As a longtime social justice activist, Trina Jackson was aware of the Israel-Palestine conflict and its intersections with race and oppression in America. “Palestine is a big part of our global analysis of linked struggle,” she said.  But “I felt compelled to learn for myself.”  So she joined the IFPB 2014 African Heritage delegation.  “We were not going there to save the Palestinian people, but to witness their struggle, make connections with black liberation struggles here in the U.S. and come back to share with others, especially African Americans, what we saw and learned,” she wrote.

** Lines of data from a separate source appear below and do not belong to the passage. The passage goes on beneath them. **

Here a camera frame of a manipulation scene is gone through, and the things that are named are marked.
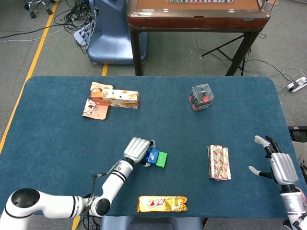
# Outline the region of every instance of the blue tablecloth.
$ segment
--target blue tablecloth
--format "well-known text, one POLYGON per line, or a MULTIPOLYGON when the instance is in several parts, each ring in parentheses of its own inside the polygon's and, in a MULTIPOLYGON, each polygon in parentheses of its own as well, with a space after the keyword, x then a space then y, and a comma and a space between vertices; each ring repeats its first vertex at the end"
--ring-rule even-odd
MULTIPOLYGON (((254 135, 271 136, 305 183, 273 82, 260 77, 33 77, 24 89, 0 155, 0 207, 19 188, 84 196, 92 174, 123 156, 132 137, 154 139, 168 153, 164 169, 136 165, 114 199, 112 216, 286 217, 279 185, 257 177, 270 170, 254 135), (139 109, 112 107, 107 121, 82 118, 93 81, 139 91, 139 109), (192 86, 209 83, 215 99, 193 112, 192 86), (232 180, 208 178, 210 144, 229 148, 232 180), (136 213, 138 196, 188 197, 182 213, 136 213)), ((95 194, 101 194, 97 180, 95 194)))

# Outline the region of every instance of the brown table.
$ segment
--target brown table
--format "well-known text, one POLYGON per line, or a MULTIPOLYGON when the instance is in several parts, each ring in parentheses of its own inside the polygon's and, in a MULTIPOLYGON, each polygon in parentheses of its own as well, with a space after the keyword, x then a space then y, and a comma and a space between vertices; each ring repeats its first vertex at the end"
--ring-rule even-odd
POLYGON ((235 32, 244 39, 226 76, 233 76, 271 14, 257 0, 232 3, 169 3, 167 0, 129 0, 127 20, 135 75, 142 76, 139 33, 144 31, 235 32))

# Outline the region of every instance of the robotic hand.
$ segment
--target robotic hand
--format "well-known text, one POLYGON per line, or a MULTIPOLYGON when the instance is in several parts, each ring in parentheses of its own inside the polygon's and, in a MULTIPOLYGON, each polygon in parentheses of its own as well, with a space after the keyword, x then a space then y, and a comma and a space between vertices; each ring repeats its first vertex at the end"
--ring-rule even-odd
POLYGON ((265 158, 269 158, 271 172, 261 172, 253 166, 248 168, 256 175, 273 179, 280 184, 280 195, 286 208, 288 220, 283 225, 289 230, 307 230, 307 201, 304 193, 295 187, 298 177, 293 162, 288 154, 282 153, 281 149, 271 137, 265 139, 255 136, 255 142, 261 144, 265 151, 265 158))
POLYGON ((72 218, 85 213, 105 216, 114 197, 133 170, 133 165, 146 166, 143 157, 149 146, 155 147, 153 140, 133 138, 124 151, 124 158, 109 170, 109 177, 102 185, 103 194, 95 197, 93 190, 88 198, 80 196, 49 195, 35 189, 24 188, 14 192, 8 199, 0 218, 0 230, 27 230, 34 213, 42 210, 47 218, 72 218))

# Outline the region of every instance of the yellow floor line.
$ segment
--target yellow floor line
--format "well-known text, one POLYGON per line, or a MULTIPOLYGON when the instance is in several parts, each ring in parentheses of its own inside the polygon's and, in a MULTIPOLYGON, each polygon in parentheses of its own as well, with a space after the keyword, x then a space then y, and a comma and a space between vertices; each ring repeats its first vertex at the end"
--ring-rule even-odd
MULTIPOLYGON (((104 64, 104 66, 103 66, 103 68, 102 68, 101 76, 103 76, 103 77, 106 76, 107 67, 108 67, 108 64, 104 64)), ((77 227, 78 224, 79 224, 79 221, 80 221, 80 216, 77 216, 77 217, 75 217, 75 218, 73 219, 71 230, 75 230, 75 229, 76 229, 76 227, 77 227)))
POLYGON ((101 76, 105 77, 106 76, 106 73, 107 73, 107 67, 108 67, 108 64, 104 64, 104 67, 102 68, 102 73, 101 73, 101 76))
MULTIPOLYGON (((52 19, 53 19, 53 15, 54 15, 54 13, 55 13, 55 11, 56 11, 57 5, 58 5, 58 2, 56 1, 56 2, 53 4, 53 7, 52 7, 52 12, 53 12, 53 14, 49 16, 48 21, 47 21, 47 24, 46 24, 46 27, 48 27, 48 26, 51 25, 51 22, 52 22, 52 19)), ((47 36, 48 31, 49 31, 49 28, 46 28, 46 29, 44 30, 44 32, 43 32, 42 37, 47 36)), ((9 119, 9 122, 8 122, 6 128, 5 128, 4 134, 3 134, 2 139, 1 139, 1 142, 0 142, 0 154, 1 154, 1 152, 2 152, 2 149, 3 149, 3 146, 4 146, 4 142, 5 142, 6 136, 7 136, 8 132, 9 132, 9 129, 10 129, 10 126, 11 126, 11 123, 12 123, 12 120, 13 120, 13 117, 14 117, 14 115, 15 115, 15 111, 16 111, 16 108, 17 108, 17 106, 18 106, 19 100, 20 100, 20 98, 21 98, 21 95, 23 94, 24 85, 25 85, 25 83, 27 82, 27 80, 29 80, 29 79, 31 78, 31 76, 32 76, 32 74, 33 74, 35 65, 36 65, 36 63, 37 63, 38 57, 39 57, 39 55, 40 55, 40 52, 42 51, 44 42, 45 42, 45 38, 42 38, 42 39, 40 40, 40 43, 39 43, 38 48, 37 48, 37 50, 36 50, 35 56, 34 56, 34 58, 33 58, 33 61, 32 61, 31 67, 30 67, 30 69, 29 69, 29 72, 28 72, 28 74, 27 74, 27 77, 26 77, 26 79, 25 79, 25 81, 24 81, 23 87, 21 88, 20 94, 19 94, 19 96, 18 96, 18 99, 17 99, 17 102, 16 102, 16 104, 15 104, 15 107, 14 107, 14 109, 13 109, 13 111, 12 111, 12 114, 11 114, 11 117, 10 117, 10 119, 9 119)))

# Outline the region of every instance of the gold wrapper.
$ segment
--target gold wrapper
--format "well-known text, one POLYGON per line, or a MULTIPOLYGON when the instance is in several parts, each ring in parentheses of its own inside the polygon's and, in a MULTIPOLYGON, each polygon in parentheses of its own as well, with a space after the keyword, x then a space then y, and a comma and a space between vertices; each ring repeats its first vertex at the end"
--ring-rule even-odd
POLYGON ((137 212, 187 211, 185 196, 139 196, 137 212))
POLYGON ((208 148, 209 157, 209 178, 217 181, 231 180, 228 148, 220 145, 210 145, 208 148))

She got a stinging dose of Palestinians’ on-the-ground reality when Israeli forces tear gassed delegates as they toured the separation wall in the village of Bil’in.  “I felt burning in my eyes; I felt burning in my throat; I didn’t know what was about to happen,” she recalled.  Their guide, Bil’in activist Iyad Burnat, shepherded the delegates away from the tear gas.   The incident, she said, “taught us a lot about what Palestinians face on a day to day basis.” Later, in an essay, she reflected on parallels between Palestine and the U.S. civil rights movement. “Collective punishment is familiar to us as African Americans. Tear gas is used against Palestinians the same way high-pressure fire hoses and police dogs were used as violent attacks on peaceful demonstrations of men, women and children alike marching against racial segregation during the civil rights movement,” she wrote.

“We were not going there to save the Palestinian people, but to witness their struggle, make connections with black liberation struggles here in the U.S. and come back to share with others, especially African Americans, what we saw and learned." -- Trina

Witnessing the dehumanization of Palestinians living under Israeli occupation, she said, brought a “deeper understanding of the levels of oppression waged against Palestinians every day in their lived experiences—around water, land, growing food, sending kids to school.” 

The trip also showed Trina the privilege a U.S. passport confers, even on those oppressed here.  At the Holot Detention Center where hundreds of African asylum seekers were detained, the detainees were “very happy to see other black people.  It was very emotional for all of us,” she said.  “As black people from the U.S. we could relate in many ways to their dehumanized status.  But it was very different for us.  We could leave.”

As someone raised in the Black church, Trina had long thought of Israel in Biblical and religious terms. It was “overwhelming” to visit the Holy Land, to walk in Jesus’s steps in the Old City, to visit the Church of the Holy Sepulchre.  But at the same time she was witnessing Israel as a political and geographic force.  The result?  “Cognitive dissonance,” which she embraced.  “Rather than shut all this down, I tried to be present with this very split consciousness:  my cultural orientation and conditioning versus this new level of understanding.”